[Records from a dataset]
Start of Block

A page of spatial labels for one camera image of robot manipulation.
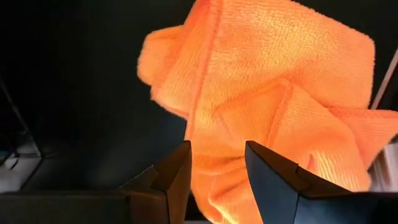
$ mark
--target orange microfiber towel
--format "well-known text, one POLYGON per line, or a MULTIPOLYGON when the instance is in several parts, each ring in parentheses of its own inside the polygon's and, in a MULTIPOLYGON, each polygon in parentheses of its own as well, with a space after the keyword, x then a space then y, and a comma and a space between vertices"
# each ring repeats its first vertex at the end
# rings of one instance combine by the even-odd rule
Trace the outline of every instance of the orange microfiber towel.
POLYGON ((398 132, 367 110, 372 40, 287 0, 198 0, 184 25, 147 36, 138 76, 185 118, 192 190, 214 223, 261 223, 244 143, 257 141, 350 190, 398 132))

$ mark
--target black surface
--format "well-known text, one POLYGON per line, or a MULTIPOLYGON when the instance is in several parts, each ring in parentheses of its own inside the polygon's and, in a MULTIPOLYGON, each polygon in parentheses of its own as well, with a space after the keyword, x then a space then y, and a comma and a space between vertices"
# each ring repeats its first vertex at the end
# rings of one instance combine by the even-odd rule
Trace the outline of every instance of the black surface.
MULTIPOLYGON (((193 0, 8 1, 0 73, 47 157, 27 189, 109 189, 178 146, 185 122, 136 77, 144 37, 193 0)), ((300 0, 376 41, 378 88, 398 43, 395 0, 300 0)))
POLYGON ((191 151, 190 142, 183 142, 114 190, 0 194, 0 223, 182 224, 190 191, 191 151))

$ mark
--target towel
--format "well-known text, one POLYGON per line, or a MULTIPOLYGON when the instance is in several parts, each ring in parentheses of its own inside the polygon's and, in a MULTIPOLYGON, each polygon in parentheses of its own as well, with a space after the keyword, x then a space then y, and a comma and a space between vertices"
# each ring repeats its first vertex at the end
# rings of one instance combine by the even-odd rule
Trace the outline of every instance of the towel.
POLYGON ((368 36, 296 2, 197 0, 184 25, 146 37, 137 74, 154 101, 187 120, 204 216, 262 223, 246 140, 368 190, 367 168, 398 131, 396 112, 367 109, 373 65, 368 36))

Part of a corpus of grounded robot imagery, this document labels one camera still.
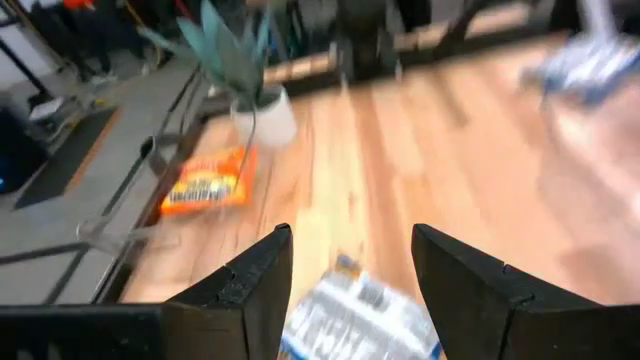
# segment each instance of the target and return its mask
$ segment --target orange snack bag
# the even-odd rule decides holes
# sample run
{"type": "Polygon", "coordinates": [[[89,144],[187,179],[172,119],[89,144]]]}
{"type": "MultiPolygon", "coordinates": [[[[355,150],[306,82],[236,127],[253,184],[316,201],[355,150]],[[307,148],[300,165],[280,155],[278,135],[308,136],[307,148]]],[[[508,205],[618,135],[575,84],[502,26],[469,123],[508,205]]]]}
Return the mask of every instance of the orange snack bag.
{"type": "Polygon", "coordinates": [[[246,205],[256,172],[257,154],[249,150],[244,169],[240,173],[245,148],[222,150],[209,156],[197,156],[184,163],[178,181],[162,201],[163,215],[246,205]]]}

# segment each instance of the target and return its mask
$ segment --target potted plant
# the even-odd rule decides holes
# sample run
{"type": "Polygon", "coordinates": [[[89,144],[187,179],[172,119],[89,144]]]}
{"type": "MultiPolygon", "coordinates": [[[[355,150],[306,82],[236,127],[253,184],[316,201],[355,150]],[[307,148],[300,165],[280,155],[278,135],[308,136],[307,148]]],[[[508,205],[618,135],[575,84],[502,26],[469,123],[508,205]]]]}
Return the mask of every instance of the potted plant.
{"type": "Polygon", "coordinates": [[[242,38],[236,39],[210,1],[202,0],[202,28],[188,19],[177,19],[191,49],[147,28],[139,32],[168,51],[197,58],[213,85],[232,95],[231,115],[240,136],[255,137],[261,145],[279,147],[293,139],[296,125],[285,89],[279,85],[264,86],[270,18],[267,7],[257,36],[251,26],[246,26],[242,38]]]}

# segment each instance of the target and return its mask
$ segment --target person
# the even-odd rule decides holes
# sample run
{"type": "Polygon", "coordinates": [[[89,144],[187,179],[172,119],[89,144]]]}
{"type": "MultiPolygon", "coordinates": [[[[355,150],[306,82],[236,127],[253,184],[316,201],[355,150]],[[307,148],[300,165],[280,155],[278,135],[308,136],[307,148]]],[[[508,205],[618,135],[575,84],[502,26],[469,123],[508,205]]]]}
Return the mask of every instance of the person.
{"type": "Polygon", "coordinates": [[[89,53],[100,63],[102,73],[94,77],[94,83],[116,79],[108,53],[109,44],[114,42],[125,46],[141,62],[143,75],[149,72],[144,42],[131,24],[118,18],[115,0],[64,0],[63,3],[86,40],[89,53]]]}

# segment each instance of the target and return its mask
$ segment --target wooden surface
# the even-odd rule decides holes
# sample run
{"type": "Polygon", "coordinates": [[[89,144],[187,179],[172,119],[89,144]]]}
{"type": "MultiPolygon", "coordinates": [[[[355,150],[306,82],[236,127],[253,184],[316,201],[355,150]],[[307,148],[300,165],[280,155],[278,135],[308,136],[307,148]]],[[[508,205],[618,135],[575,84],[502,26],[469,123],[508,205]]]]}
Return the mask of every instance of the wooden surface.
{"type": "MultiPolygon", "coordinates": [[[[288,222],[290,307],[339,253],[421,301],[410,254],[421,222],[598,302],[639,302],[637,221],[594,167],[608,161],[615,136],[629,136],[608,130],[602,140],[594,122],[619,114],[594,120],[558,106],[550,117],[536,91],[518,86],[523,67],[557,44],[537,40],[296,99],[297,138],[263,156],[252,205],[166,221],[155,241],[179,245],[150,247],[123,300],[165,300],[288,222]],[[588,148],[599,157],[581,155],[588,148]]],[[[628,139],[612,153],[640,155],[637,137],[628,139]]],[[[214,120],[195,153],[235,141],[229,119],[214,120]]]]}

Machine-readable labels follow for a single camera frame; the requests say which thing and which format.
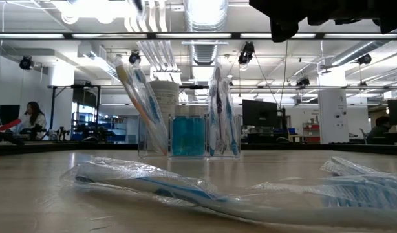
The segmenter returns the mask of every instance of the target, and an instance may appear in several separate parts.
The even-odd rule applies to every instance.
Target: clear acrylic holder
[[[237,115],[234,117],[234,121],[236,124],[236,143],[238,154],[234,155],[232,150],[226,150],[223,154],[216,153],[213,156],[210,155],[209,149],[209,132],[210,132],[210,124],[208,114],[204,115],[204,153],[203,155],[173,155],[173,120],[174,118],[169,117],[169,125],[168,128],[168,148],[167,148],[167,156],[165,156],[162,152],[157,152],[154,150],[151,140],[149,139],[149,134],[147,133],[147,128],[145,127],[144,121],[141,117],[138,117],[138,156],[142,159],[238,159],[241,153],[241,116]]]

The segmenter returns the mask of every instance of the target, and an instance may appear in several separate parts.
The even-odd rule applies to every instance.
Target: office chair
[[[365,145],[367,145],[368,143],[367,143],[367,137],[368,137],[368,133],[365,133],[364,132],[364,130],[363,129],[359,129],[360,131],[361,131],[361,133],[362,133],[362,137],[364,138],[364,143],[365,143]]]

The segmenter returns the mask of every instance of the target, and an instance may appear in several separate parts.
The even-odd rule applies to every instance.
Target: person
[[[28,103],[26,112],[23,117],[21,117],[21,121],[20,130],[32,129],[36,125],[42,126],[42,129],[46,128],[45,114],[41,111],[37,102]]]
[[[375,120],[375,127],[371,130],[367,137],[368,144],[380,144],[377,143],[378,139],[385,137],[384,133],[388,132],[391,128],[390,118],[387,116],[380,116]]]

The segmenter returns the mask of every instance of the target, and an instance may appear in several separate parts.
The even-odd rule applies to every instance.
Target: table surface
[[[287,177],[329,176],[319,168],[339,156],[397,172],[397,156],[342,151],[245,151],[239,160],[140,160],[136,151],[59,151],[0,157],[0,232],[367,232],[247,223],[194,208],[168,206],[108,190],[74,190],[59,177],[93,157],[142,161],[228,191]]]

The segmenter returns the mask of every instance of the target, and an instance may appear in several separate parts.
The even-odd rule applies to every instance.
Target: ceiling
[[[166,1],[166,23],[172,32],[186,31],[184,19],[184,7],[182,0]],[[25,8],[13,3],[5,5],[4,23],[2,21],[2,9],[5,1],[0,1],[0,32],[3,25],[5,32],[127,32],[124,27],[123,18],[117,18],[110,24],[103,24],[94,18],[80,18],[75,24],[67,25],[62,22],[61,12],[56,9],[39,10]],[[28,7],[37,7],[31,1],[14,1]],[[50,1],[40,3],[41,7],[53,8]],[[224,31],[226,32],[269,32],[270,21],[267,16],[250,7],[247,1],[229,0],[227,21]],[[299,24],[300,32],[370,32],[378,33],[379,28],[369,20],[360,21],[351,25],[336,26],[329,21],[319,27],[308,25],[304,20]],[[239,72],[237,55],[241,51],[244,40],[231,40],[228,45],[221,45],[218,62],[222,67],[222,75],[233,76],[233,84],[241,85],[264,85],[265,79],[271,85],[288,84],[293,85],[299,76],[293,76],[297,71],[309,63],[315,62],[322,57],[335,56],[348,48],[356,45],[359,41],[287,41],[284,43],[273,43],[269,40],[254,41],[255,56],[250,62],[247,70]],[[112,59],[117,54],[130,54],[138,47],[135,41],[92,41],[93,47],[102,45],[108,52],[108,58]],[[111,85],[114,80],[102,69],[88,60],[79,58],[77,49],[80,41],[4,41],[6,48],[16,49],[52,49],[73,63],[77,67],[76,79],[90,80],[93,84]],[[191,80],[191,59],[189,48],[182,45],[181,41],[172,41],[171,48],[184,82]],[[370,78],[375,79],[379,75],[397,69],[397,41],[392,41],[385,46],[370,52],[372,63],[362,65],[348,64],[344,66],[347,83],[355,85]],[[149,66],[143,67],[144,72],[149,74]],[[317,71],[308,74],[311,77],[311,85],[316,84]],[[384,78],[370,82],[369,85],[397,85],[397,72]],[[241,93],[252,92],[252,89],[240,90]],[[383,90],[369,92],[379,95]]]

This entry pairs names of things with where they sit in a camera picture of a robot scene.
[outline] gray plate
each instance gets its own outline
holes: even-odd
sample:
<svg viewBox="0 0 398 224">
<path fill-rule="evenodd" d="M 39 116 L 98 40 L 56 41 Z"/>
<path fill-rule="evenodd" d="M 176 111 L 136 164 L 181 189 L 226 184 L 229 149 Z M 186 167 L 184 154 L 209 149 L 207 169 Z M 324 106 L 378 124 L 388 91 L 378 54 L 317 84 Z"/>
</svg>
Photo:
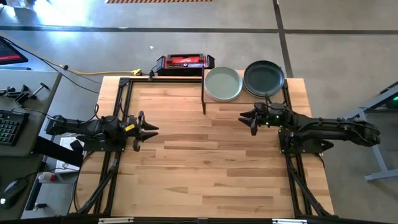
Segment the gray plate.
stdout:
<svg viewBox="0 0 398 224">
<path fill-rule="evenodd" d="M 231 101 L 239 96 L 243 86 L 241 76 L 232 68 L 217 67 L 205 78 L 205 90 L 214 100 Z"/>
</svg>

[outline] desk
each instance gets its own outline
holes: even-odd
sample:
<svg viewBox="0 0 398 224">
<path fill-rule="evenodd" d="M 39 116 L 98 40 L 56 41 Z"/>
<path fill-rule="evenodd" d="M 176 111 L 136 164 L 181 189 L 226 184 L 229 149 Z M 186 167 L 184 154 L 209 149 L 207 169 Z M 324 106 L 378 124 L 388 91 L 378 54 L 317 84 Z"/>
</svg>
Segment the desk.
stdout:
<svg viewBox="0 0 398 224">
<path fill-rule="evenodd" d="M 30 91 L 35 91 L 40 86 L 40 82 L 46 84 L 50 90 L 43 89 L 37 94 L 36 100 L 27 100 L 24 106 L 27 108 L 46 113 L 52 102 L 55 90 L 60 83 L 61 75 L 58 72 L 38 72 L 23 70 L 0 70 L 0 88 L 12 86 L 16 91 L 20 91 L 25 84 Z M 0 96 L 0 109 L 11 110 L 17 105 L 14 99 Z M 44 114 L 34 111 L 18 109 L 18 112 L 29 113 L 29 119 L 19 140 L 14 147 L 0 146 L 0 194 L 16 178 L 24 177 L 40 169 L 43 155 L 30 154 L 40 129 L 45 119 Z M 0 209 L 0 220 L 20 219 L 24 211 L 30 190 L 34 184 L 36 175 L 28 178 L 29 185 L 19 197 L 18 202 L 10 209 Z"/>
<path fill-rule="evenodd" d="M 113 113 L 119 78 L 104 77 L 100 116 Z M 288 79 L 288 84 L 294 110 L 311 116 L 304 80 Z M 251 136 L 238 121 L 239 113 L 251 109 L 252 104 L 215 103 L 203 115 L 200 83 L 135 83 L 129 113 L 143 110 L 160 130 L 140 152 L 128 142 L 112 216 L 293 217 L 277 129 L 260 128 Z M 333 213 L 321 161 L 314 155 L 302 157 L 309 189 Z M 103 153 L 96 152 L 83 166 L 76 193 L 79 207 L 98 185 L 102 161 Z M 107 193 L 105 189 L 101 211 Z"/>
</svg>

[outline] wooden table
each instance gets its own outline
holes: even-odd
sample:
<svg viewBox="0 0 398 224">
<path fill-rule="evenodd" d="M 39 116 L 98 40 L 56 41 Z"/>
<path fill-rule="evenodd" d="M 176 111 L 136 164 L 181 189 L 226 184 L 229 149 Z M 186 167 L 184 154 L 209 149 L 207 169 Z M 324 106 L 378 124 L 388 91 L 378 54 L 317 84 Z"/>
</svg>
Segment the wooden table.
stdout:
<svg viewBox="0 0 398 224">
<path fill-rule="evenodd" d="M 104 77 L 99 115 L 113 113 L 120 77 Z M 311 116 L 304 80 L 288 79 L 294 111 Z M 202 113 L 200 83 L 135 83 L 129 113 L 143 110 L 159 135 L 122 155 L 112 216 L 293 217 L 284 156 L 276 128 L 251 136 L 238 121 L 252 104 L 209 104 Z M 303 154 L 309 189 L 333 213 L 322 162 Z M 84 164 L 78 206 L 98 185 L 103 153 Z M 105 189 L 103 207 L 108 189 Z M 301 192 L 299 200 L 303 209 Z"/>
</svg>

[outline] yellow cable
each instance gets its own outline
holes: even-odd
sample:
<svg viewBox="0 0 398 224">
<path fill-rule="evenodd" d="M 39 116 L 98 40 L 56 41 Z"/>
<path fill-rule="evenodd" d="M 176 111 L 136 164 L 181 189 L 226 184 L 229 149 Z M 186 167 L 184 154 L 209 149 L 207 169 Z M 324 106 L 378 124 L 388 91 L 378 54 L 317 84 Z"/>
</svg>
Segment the yellow cable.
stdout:
<svg viewBox="0 0 398 224">
<path fill-rule="evenodd" d="M 53 60 L 50 60 L 50 59 L 48 59 L 48 58 L 46 58 L 46 57 L 43 57 L 41 54 L 38 54 L 38 53 L 37 53 L 35 50 L 33 50 L 32 48 L 26 46 L 25 44 L 19 42 L 18 40 L 14 39 L 14 38 L 12 38 L 10 35 L 5 34 L 3 31 L 0 31 L 0 34 L 3 35 L 5 38 L 10 39 L 11 41 L 13 41 L 14 43 L 16 43 L 17 45 L 19 45 L 19 46 L 21 46 L 21 47 L 23 47 L 23 48 L 29 50 L 29 51 L 32 52 L 33 54 L 36 54 L 36 55 L 39 56 L 40 58 L 42 58 L 42 59 L 44 59 L 44 60 L 46 60 L 46 61 L 48 61 L 48 62 L 50 62 L 50 63 L 56 64 L 56 65 L 58 65 L 58 66 L 60 66 L 60 67 L 63 68 L 64 65 L 61 65 L 61 64 L 59 64 L 59 63 L 57 63 L 57 62 L 55 62 L 55 61 L 53 61 Z M 79 75 L 104 75 L 104 74 L 119 74 L 119 73 L 134 74 L 134 71 L 81 72 L 81 71 L 74 70 L 74 69 L 69 69 L 69 68 L 68 68 L 68 71 L 77 73 L 77 74 L 79 74 Z"/>
</svg>

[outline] black metal frame
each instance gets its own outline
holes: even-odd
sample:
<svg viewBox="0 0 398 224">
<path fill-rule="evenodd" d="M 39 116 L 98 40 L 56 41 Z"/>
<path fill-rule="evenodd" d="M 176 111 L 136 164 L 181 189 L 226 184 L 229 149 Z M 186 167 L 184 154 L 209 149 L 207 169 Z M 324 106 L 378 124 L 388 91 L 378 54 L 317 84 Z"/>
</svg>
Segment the black metal frame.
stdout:
<svg viewBox="0 0 398 224">
<path fill-rule="evenodd" d="M 114 106 L 114 115 L 117 116 L 120 107 L 120 99 L 123 94 L 124 87 L 127 87 L 127 97 L 124 103 L 124 111 L 128 113 L 129 105 L 132 95 L 132 88 L 134 83 L 201 83 L 201 79 L 184 79 L 184 78 L 120 78 L 118 93 L 116 96 L 115 106 Z M 285 84 L 282 88 L 284 95 L 284 103 L 292 108 L 292 104 L 289 96 L 289 87 L 287 84 L 287 80 L 285 80 Z M 206 106 L 203 104 L 203 112 L 205 112 Z M 110 152 L 105 152 L 105 157 L 103 161 L 103 167 L 101 171 L 100 184 L 107 184 L 110 180 L 109 194 L 106 202 L 106 207 L 103 213 L 100 213 L 100 206 L 102 202 L 102 190 L 96 191 L 95 194 L 98 194 L 97 200 L 95 201 L 94 213 L 93 214 L 76 214 L 72 213 L 63 217 L 51 217 L 51 218 L 35 218 L 29 220 L 13 220 L 10 222 L 4 223 L 98 223 L 99 218 L 111 218 L 111 210 L 113 205 L 114 191 L 116 188 L 116 181 L 118 177 L 118 167 L 119 160 L 121 157 L 121 152 L 115 153 L 115 159 L 117 162 L 114 162 L 116 166 L 114 169 L 114 173 L 111 178 L 109 178 L 108 165 L 111 157 Z M 293 165 L 292 158 L 295 157 L 297 162 L 297 170 Z M 317 202 L 315 197 L 312 195 L 311 191 L 308 189 L 306 181 L 305 181 L 305 173 L 303 162 L 300 153 L 285 153 L 286 158 L 286 167 L 289 178 L 290 192 L 292 195 L 292 204 L 294 209 L 295 217 L 290 219 L 289 223 L 298 223 L 298 220 L 306 220 L 305 223 L 313 223 L 313 224 L 334 224 L 334 223 L 366 223 L 366 224 L 377 224 L 379 222 L 368 222 L 362 220 L 350 220 L 344 218 L 338 218 L 337 216 L 330 215 L 320 204 Z M 305 214 L 303 214 L 299 207 L 299 201 L 297 197 L 297 189 L 295 183 L 298 183 L 303 192 L 304 202 L 305 202 Z M 312 215 L 312 207 L 318 213 L 319 216 Z M 146 223 L 146 224 L 155 224 L 155 223 L 164 223 L 164 224 L 175 224 L 175 223 L 183 223 L 183 222 L 195 222 L 197 224 L 260 224 L 260 223 L 284 223 L 278 219 L 272 218 L 181 218 L 181 217 L 134 217 L 131 218 L 134 220 L 134 223 Z"/>
</svg>

End of Block

What is needed —
Leave out the pictures and restate, word for word, the lines from the top of the data through the line containing "--target orange microfiber towel", both included.

Your response —
A page of spatial labels for one camera image of robot manipulation.
$ mark
--target orange microfiber towel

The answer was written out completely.